DETECCION Y DIFERENCIACION DE ENTAMOEBA HISTOLYTICA / ENTAMOEBA DISPAR MEDIANTE REACCION EN CADENA DE LA POLIMERASA (PCR) USANDO DNA EXTRAIDO DE QUISTES PRESENTES EN MUESTRAS DE HECES FECALES HUMANAS

Abstract

Está establecido que existen dos especies distintas de amebas que originalmente fueron conocidas como Entamoeba Histolytica. Ellas son E. dispar (forma no patogénica) y E. histolytica (forma patogénica). La diferencia entre estos dos organismos es de gran importancia clínica desde que son morfológicamente indistinguibles. El diagnóstico diferencial de estas dos especies es esencial para la decisión del tratamiento y la salud pública. Se puede usar un método rápido de extracción de DNA directamente de especímenes suspendidos en formalina éter. La extracción de ADN fue usada para la identificación de las especies existentes en las herramientas por reacción de cadena polimerasa (PCR). Un total de 75 muestras recolectadas aleatoriamente fueron analizadas. Despues de la confirmación por PCR: 7/75 muestras resultaron positivas para E. histolytica, 60/75 muestras resultaron positivas para E. dispar y 8/75 resultaron negativas porque no amplificaron, pudiendo tratarse de otras amebas como E. hartmani. E. iodoamoeba, E. coli, etc. Con estos resultados podemos darnos cuenta de la magnitud de falsos positivos que se generan con los exámenes microscópicos. Estas observaciones implican que el uso del DNA extraído directamente a partir de concentración de quistes para amplificación por PCR, es una herramienta útil para obtener un diagnóstico sensitivo y preciso que puede ser aplicado incluso en epidemiología.

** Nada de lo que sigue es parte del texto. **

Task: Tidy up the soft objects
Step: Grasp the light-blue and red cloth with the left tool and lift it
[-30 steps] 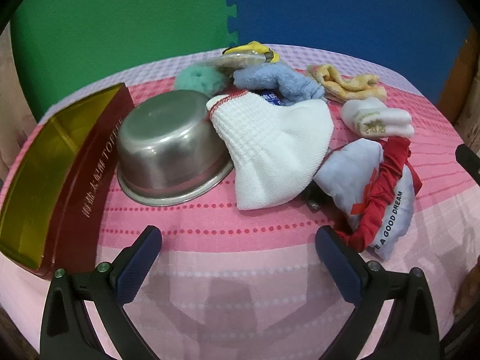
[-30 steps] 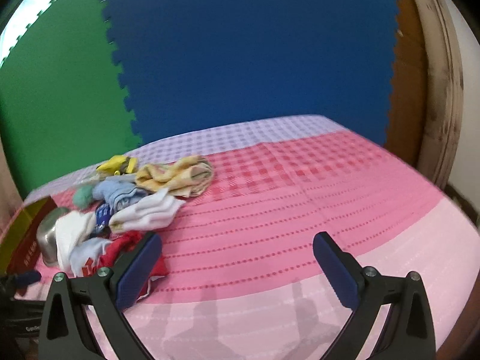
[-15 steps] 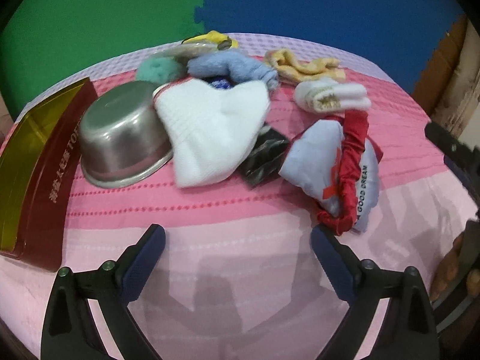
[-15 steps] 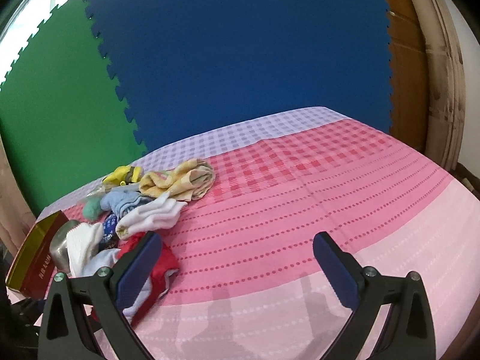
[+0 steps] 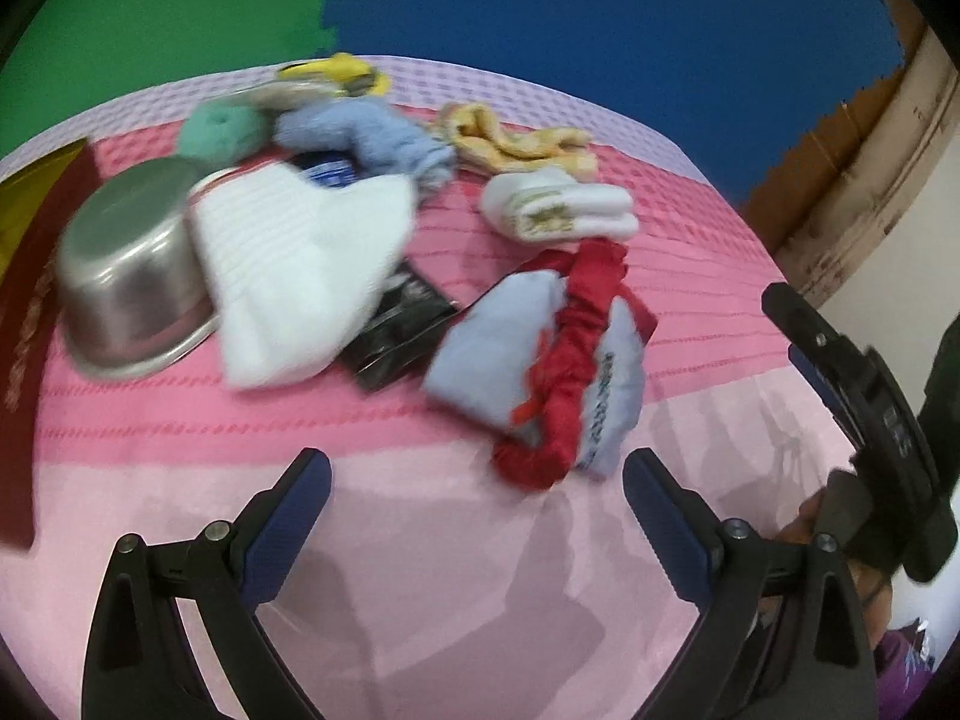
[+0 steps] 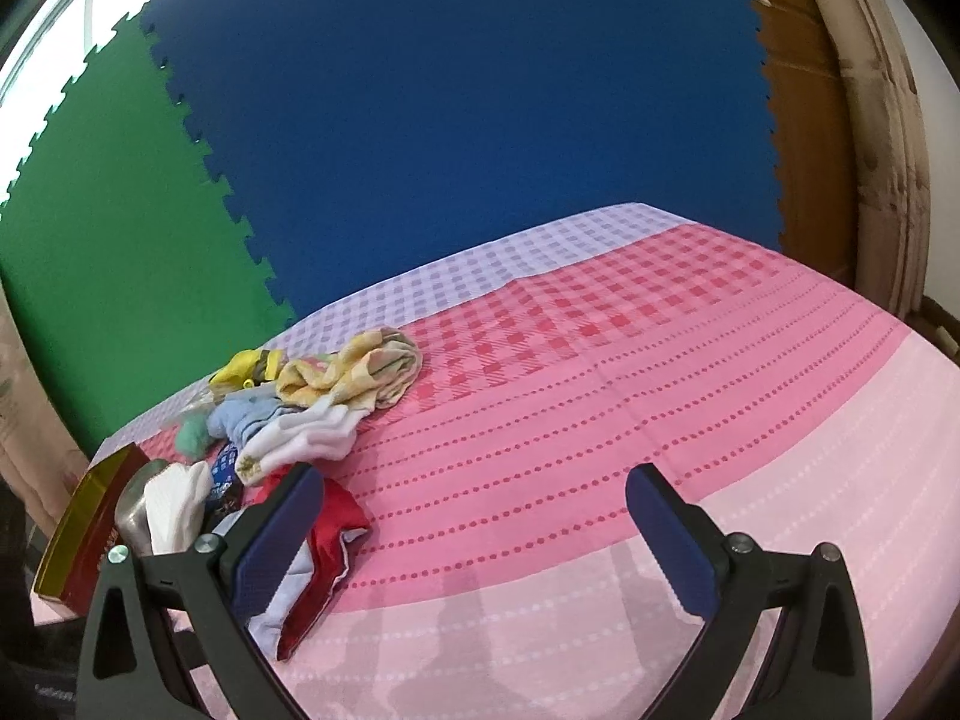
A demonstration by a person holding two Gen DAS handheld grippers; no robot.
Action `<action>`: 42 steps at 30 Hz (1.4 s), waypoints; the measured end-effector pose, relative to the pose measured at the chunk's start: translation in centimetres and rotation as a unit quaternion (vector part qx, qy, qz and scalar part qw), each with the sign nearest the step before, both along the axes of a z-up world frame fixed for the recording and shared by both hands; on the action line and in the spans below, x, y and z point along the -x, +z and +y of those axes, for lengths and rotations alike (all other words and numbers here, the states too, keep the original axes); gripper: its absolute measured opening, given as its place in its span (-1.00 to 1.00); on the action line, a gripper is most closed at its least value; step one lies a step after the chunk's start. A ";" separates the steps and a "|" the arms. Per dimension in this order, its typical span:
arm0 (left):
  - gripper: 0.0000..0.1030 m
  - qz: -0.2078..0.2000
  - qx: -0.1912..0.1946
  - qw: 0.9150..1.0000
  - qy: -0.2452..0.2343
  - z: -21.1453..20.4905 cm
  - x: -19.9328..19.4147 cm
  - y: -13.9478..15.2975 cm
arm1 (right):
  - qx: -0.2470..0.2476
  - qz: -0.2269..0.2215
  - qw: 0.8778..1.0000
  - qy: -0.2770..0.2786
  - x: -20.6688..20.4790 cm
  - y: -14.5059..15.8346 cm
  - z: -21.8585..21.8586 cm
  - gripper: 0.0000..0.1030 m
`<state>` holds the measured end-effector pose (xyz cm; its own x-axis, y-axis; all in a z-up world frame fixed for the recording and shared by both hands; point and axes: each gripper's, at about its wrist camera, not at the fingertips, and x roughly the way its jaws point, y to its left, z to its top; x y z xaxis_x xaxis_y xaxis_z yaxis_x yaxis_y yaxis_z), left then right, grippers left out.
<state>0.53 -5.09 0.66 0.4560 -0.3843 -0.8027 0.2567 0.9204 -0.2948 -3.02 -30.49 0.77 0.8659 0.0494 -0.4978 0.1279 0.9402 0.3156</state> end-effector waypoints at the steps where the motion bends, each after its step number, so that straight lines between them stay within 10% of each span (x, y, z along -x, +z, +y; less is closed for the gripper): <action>1: 0.88 0.002 -0.002 1.000 -0.002 -0.5 -0.5 -0.2 | -0.001 -0.001 1.000 0.001 0.0 0.0 0.0 1.00; 9: 0.84 -0.006 0.005 1.000 -0.027 -3.1 -2.0 -0.2 | -0.026 -0.004 1.000 0.003 0.0 -0.3 -1.0 1.00; 14: -0.66 -0.044 -0.056 0.996 -0.053 -5.1 -0.8 -0.3 | -0.017 -0.009 1.000 0.008 0.1 -0.2 -0.7 1.00; 15: -0.71 -0.042 -0.050 0.996 -0.058 -4.7 -0.5 -0.3 | -0.021 -0.009 1.000 0.008 0.1 -0.2 -0.9 1.00; 42: -0.74 -0.083 0.000 0.996 0.028 3.5 7.1 5.1 | 0.047 0.062 0.997 0.026 -2.6 -0.3 2.2 1.00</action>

It has been established that two distinct species exist within what was originally known as Entamoeba histolytica. These are E. dispar (nonpathogenic form) and E. histolytica (pathogenic form). Differentiation of these two organisms is of great clinical importance since they are morphologically indistinguishable. Differential diagnosis of this two species is essential for treatment decision and public health knowledge. A simple and rapid DNA-extraction method that can be used directly on formalin-ether stool specimens. The extracted DNA was used for the identification of the species existing in the stools by polymerase chain reaction (PCR). A total of 75 randomly collected stool sample were analyzed. The samples analyzed by microscopic were 75, after confirmation by PCR: 7/75 samples resulting positive for E. histolytica, 60/75 samples resulting positive for E. dispar and 8/75 resulting negative because didn't amplify be able to be other amoebas like E. hartmani, E. iodoamoeba, E. coli, etc. With these results we can realize the magnitude of false positive that are generated with the microscopic exams. These observations imply that the use of the DNA extracted directly of the concentrate of cysts for PCR amplification is a useful tool for obtaining a sensitive and accurate diagnosis that can be applied even in epidemiology.